FX Shaders will not do this… :bowdown:

BTW, here is MAX scene (with Mental Ray setup we used)
and Maya scene (With FurryBall setup)

http://furryball.aaa-studio.cz/files/Compare_indirect.zip


#18

great, thank you very much for posting the scene - now we can finally have a real discussion instead of empty speculations!

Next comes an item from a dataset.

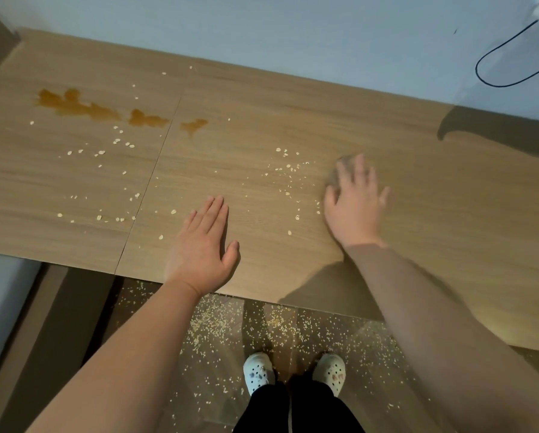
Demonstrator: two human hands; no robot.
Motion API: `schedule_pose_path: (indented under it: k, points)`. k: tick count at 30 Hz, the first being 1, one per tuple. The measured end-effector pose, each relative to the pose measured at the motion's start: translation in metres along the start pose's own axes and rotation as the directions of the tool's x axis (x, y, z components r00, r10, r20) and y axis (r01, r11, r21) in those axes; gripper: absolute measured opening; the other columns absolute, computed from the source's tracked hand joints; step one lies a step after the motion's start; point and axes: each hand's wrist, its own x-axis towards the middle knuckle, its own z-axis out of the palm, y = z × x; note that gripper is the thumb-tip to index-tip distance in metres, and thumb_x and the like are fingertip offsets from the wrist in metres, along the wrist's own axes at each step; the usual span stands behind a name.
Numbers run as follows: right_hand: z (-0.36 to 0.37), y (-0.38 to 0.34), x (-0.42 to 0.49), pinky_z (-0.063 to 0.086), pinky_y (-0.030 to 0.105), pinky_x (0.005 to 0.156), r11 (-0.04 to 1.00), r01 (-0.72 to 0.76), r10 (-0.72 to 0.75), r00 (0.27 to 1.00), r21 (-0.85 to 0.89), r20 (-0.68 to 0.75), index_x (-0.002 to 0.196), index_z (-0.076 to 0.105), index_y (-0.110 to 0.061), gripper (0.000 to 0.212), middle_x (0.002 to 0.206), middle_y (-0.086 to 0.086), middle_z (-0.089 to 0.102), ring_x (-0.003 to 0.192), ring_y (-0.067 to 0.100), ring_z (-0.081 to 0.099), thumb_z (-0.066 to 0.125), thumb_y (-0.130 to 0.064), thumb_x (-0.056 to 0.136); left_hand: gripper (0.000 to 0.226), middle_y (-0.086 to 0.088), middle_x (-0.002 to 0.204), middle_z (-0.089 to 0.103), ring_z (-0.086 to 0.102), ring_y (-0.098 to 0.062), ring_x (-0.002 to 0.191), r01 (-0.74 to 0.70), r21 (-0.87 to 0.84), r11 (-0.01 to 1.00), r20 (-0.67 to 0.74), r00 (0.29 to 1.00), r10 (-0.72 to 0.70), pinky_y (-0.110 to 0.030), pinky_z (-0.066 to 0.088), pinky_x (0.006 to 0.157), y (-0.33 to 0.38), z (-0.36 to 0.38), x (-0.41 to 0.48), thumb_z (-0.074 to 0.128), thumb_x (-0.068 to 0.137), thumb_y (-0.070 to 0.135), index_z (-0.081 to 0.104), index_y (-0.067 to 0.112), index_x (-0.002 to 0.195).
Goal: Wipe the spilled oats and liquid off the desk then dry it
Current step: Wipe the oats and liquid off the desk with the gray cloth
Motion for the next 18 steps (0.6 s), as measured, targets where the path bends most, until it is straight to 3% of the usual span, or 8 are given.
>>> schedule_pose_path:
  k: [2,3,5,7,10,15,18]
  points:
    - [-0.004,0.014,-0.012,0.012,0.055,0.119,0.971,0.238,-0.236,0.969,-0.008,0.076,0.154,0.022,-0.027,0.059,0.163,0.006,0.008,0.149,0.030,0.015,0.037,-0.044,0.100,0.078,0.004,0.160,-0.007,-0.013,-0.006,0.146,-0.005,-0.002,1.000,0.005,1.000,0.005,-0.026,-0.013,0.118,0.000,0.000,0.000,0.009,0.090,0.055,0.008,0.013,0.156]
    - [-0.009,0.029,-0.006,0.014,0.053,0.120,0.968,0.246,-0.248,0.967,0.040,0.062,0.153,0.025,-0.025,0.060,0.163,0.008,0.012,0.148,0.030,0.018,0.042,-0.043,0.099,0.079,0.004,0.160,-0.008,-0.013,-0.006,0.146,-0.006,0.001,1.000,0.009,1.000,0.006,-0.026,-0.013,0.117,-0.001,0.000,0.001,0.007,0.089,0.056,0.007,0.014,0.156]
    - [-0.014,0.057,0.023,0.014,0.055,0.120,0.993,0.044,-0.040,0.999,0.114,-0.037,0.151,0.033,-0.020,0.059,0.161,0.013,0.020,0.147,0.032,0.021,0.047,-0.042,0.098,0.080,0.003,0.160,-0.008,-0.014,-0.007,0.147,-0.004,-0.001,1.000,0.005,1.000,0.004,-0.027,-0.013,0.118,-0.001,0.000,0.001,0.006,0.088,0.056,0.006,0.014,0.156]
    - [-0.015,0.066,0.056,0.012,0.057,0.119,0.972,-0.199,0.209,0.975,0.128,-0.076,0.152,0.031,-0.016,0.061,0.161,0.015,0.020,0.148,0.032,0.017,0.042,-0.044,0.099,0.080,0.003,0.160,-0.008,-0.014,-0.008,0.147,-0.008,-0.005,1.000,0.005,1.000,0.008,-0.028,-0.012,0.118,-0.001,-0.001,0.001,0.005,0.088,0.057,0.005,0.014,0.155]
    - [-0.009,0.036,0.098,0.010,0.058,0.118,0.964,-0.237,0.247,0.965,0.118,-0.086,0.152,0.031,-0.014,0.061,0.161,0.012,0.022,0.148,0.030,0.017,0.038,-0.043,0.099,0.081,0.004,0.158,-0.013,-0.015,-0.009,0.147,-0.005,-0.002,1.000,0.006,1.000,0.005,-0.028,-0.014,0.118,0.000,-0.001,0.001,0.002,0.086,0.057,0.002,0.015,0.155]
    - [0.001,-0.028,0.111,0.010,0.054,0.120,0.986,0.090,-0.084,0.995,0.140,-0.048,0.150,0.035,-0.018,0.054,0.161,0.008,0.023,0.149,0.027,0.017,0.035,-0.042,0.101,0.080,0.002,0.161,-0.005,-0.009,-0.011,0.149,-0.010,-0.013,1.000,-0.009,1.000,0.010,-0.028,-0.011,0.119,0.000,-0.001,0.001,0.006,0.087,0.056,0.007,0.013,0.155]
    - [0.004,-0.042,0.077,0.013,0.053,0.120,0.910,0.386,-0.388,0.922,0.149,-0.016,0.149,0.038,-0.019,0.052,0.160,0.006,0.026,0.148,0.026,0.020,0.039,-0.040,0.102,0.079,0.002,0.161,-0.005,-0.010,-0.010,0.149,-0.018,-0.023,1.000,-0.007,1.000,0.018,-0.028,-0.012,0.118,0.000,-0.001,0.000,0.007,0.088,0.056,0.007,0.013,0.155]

I converted the scene to a production-ready CPU renderer as best as I could. I didn’t had the displacement map, so I’ve used some procedural instead. I also had to replace the directional light with a realistic sunlight model. Here is the result in equal time to furryball:

3 bounces:
http://i.imgur.com/fyvbit6.jpg

25 bounces:
http://i.imgur.com/z3tDIsM.jpg

Notes:

  • the result is much brighter for 25 bounces (I actually had to decrease exposure by 2 stops) and is much more physically correct. It shows the huge bias of your claimed unbiased renders comparison. The scene looks weird because your walls have RGB 255 255 255 reflectance, something you never want to do.
  • The DOF is really raytraced, not done in postproduction as in furryball and probably mental ray in your renders.
  • The images was rendered with a single i7-2600 CPU, with integrated GPU. If you consider that you need some decent CPU with the titan card for GPU rendering, the price difference goes very close to the GPU cost ($1000).
  • The settings I used are almost the default ones. I am also pretty sure that with correct VRay setup you would be able to beat even these images in terms of time and quality.

CPU is not dead ;).


#19
  1. You have less bounces (FurryBall has 1 primary and 3 bounces) - nice visible on glass ball and also on scene darkness (on your second image is no much visible… and it’s little weird, that time with 3 and 25 bounces is almost same…)
  2. You have much more grain and alias compare to FurryBall. Yes, we had also similar times on CPU on this “preview” (6 min with Mental Ray) but if you need production quality, time is 44 min. BTW - On similar preview quality are FurryBall times in seconds.
  3. on FurryBall or MR is NO postproduction

#20
  1. I’ve rendered the images with a time limit, thats why the times are (more or less) the same. There is an ambiguity in what bounces are, I use a slightly different definition. Here is an image with 4 of “my bounces”. You can see, that the result is almost the same, if not better, than with 3:
  1. No. I actually have less noise on some portions in the foreground (red ball, floor). Furryball has significantly less noise in the background, but that is because the image is blurred with a postproduction DOF filter, which leads to
  1. yes, there is a postproduction DOF filter and/or interpolated GI solution in the furryball image. That is the only explanation for the blurring of the image (I assume the image uses path tracing). If the DOF was unbiased, not faked, there would be uncorrelated per-pixel noise, not weird splotches. The application of the DOF might happen in the renderer, I am not saying you used some postproduction software, but that does not change the general principle.